* To do:
The answer is the full listing restated exactly, without any pictures.

* Source data:
——————

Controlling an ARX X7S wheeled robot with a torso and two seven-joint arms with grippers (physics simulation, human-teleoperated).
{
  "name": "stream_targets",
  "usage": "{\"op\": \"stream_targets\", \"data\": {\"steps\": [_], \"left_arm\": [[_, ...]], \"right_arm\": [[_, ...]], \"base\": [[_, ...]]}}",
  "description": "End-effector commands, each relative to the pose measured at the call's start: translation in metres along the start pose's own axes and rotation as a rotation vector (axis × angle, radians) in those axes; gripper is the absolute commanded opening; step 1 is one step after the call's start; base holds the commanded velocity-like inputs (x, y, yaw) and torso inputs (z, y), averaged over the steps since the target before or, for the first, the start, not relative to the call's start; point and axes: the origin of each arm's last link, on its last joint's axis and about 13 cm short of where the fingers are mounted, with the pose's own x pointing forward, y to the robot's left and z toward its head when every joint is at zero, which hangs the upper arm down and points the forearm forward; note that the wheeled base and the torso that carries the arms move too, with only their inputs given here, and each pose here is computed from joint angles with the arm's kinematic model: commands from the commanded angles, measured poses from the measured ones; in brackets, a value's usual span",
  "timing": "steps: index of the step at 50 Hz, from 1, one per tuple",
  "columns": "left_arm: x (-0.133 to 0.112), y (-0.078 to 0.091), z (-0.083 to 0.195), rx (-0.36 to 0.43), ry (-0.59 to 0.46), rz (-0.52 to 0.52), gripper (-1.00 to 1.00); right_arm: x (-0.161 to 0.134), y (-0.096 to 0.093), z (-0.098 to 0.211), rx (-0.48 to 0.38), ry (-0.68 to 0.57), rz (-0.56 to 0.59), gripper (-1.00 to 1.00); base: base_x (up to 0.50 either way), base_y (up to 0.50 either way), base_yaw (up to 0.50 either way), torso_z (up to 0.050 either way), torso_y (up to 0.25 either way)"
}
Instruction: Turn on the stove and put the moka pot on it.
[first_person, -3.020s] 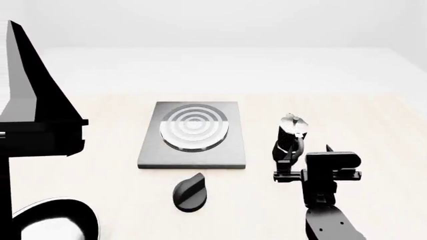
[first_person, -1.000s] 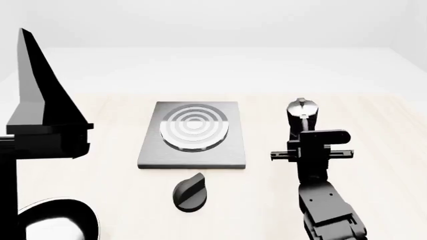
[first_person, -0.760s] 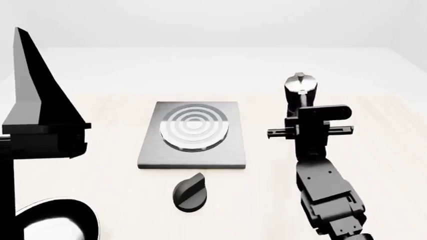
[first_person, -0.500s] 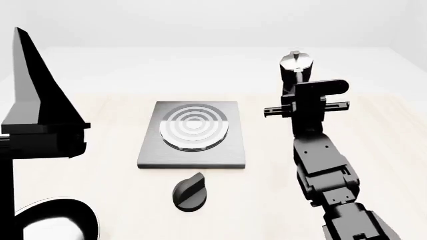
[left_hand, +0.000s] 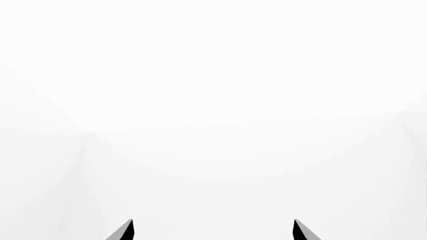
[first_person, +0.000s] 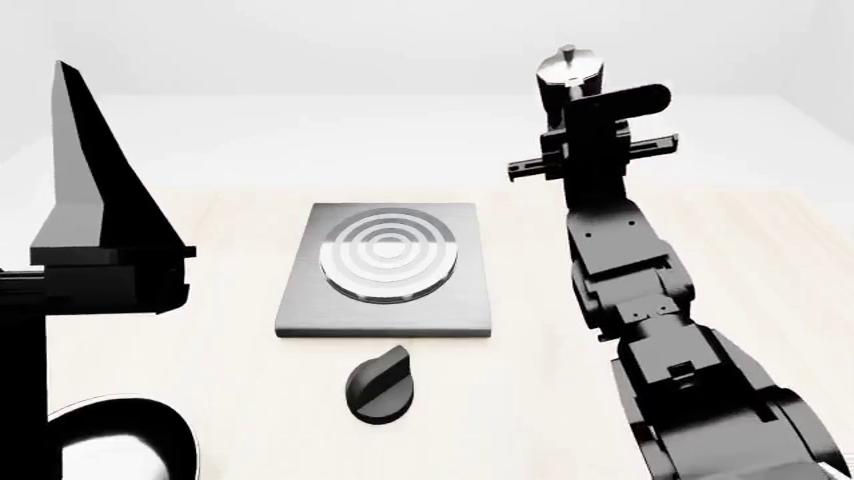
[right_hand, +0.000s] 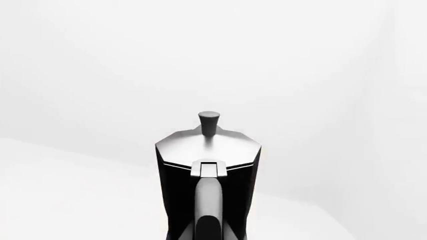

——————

* Solved problem:
Controlling an ARX X7S wheeled robot with a torso and two seven-joint arms with grippers (physics simulation, human-teleoperated).
{
  "name": "stream_targets",
  "usage": "{\"op\": \"stream_targets\", \"data\": {\"steps\": [_], \"left_arm\": [[_, ...]], \"right_arm\": [[_, ...]], \"base\": [[_, ...]]}}",
  "description": "End-effector commands, each relative to the pose measured at the call's start: translation in metres along the start pose's own axes and rotation as a rotation vector (axis × angle, radians) in those axes; gripper is the absolute commanded opening; step 1 is one step after the call's start; base holds the commanded velocity-like inputs (x, y, yaw) and torso inputs (z, y), averaged over the steps since the target before or, for the first, the start, not relative to the call's start; point and axes: the origin of each arm's last link, on its last joint's axis and about 13 cm short of where the fingers are mounted, with the pose's own x pointing forward, y to the robot's left and z toward its head when every joint is at zero, which hangs the upper arm down and points the forearm forward; note that the wheeled base and the torso that carries the arms move too, with only their inputs given here, and each pose here is computed from joint angles with the arm's kinematic model: commands from the commanded angles, measured poses from the measured ones; in brackets, a value's usual span",
  "timing": "steps: index of the step at 50 Hz, from 1, one per tuple",
  "columns": "left_arm: x (-0.133 to 0.112), y (-0.078 to 0.091), z (-0.083 to 0.195), rx (-0.36 to 0.43), ry (-0.59 to 0.46), rz (-0.52 to 0.52), gripper (-1.00 to 1.00); right_arm: x (-0.161 to 0.134), y (-0.096 to 0.093), z (-0.098 to 0.211), rx (-0.48 to 0.38), ry (-0.68 to 0.57), rz (-0.56 to 0.59), gripper (-1.00 to 1.00); base: base_x (up to 0.50 either way), base_y (up to 0.50 either way), base_yaw (up to 0.50 either way), torso_z (up to 0.050 either way), torso_y (up to 0.25 either way)"
}
Instruction: Turn on the stove and put the moka pot on it.
[first_person, -3.020s] 
[first_person, -1.000s] 
[first_person, -0.760s] 
[first_person, -0.500s] 
[left_hand, +0.000s] 
[first_person, +0.000s] 
[right_hand, +0.000s] 

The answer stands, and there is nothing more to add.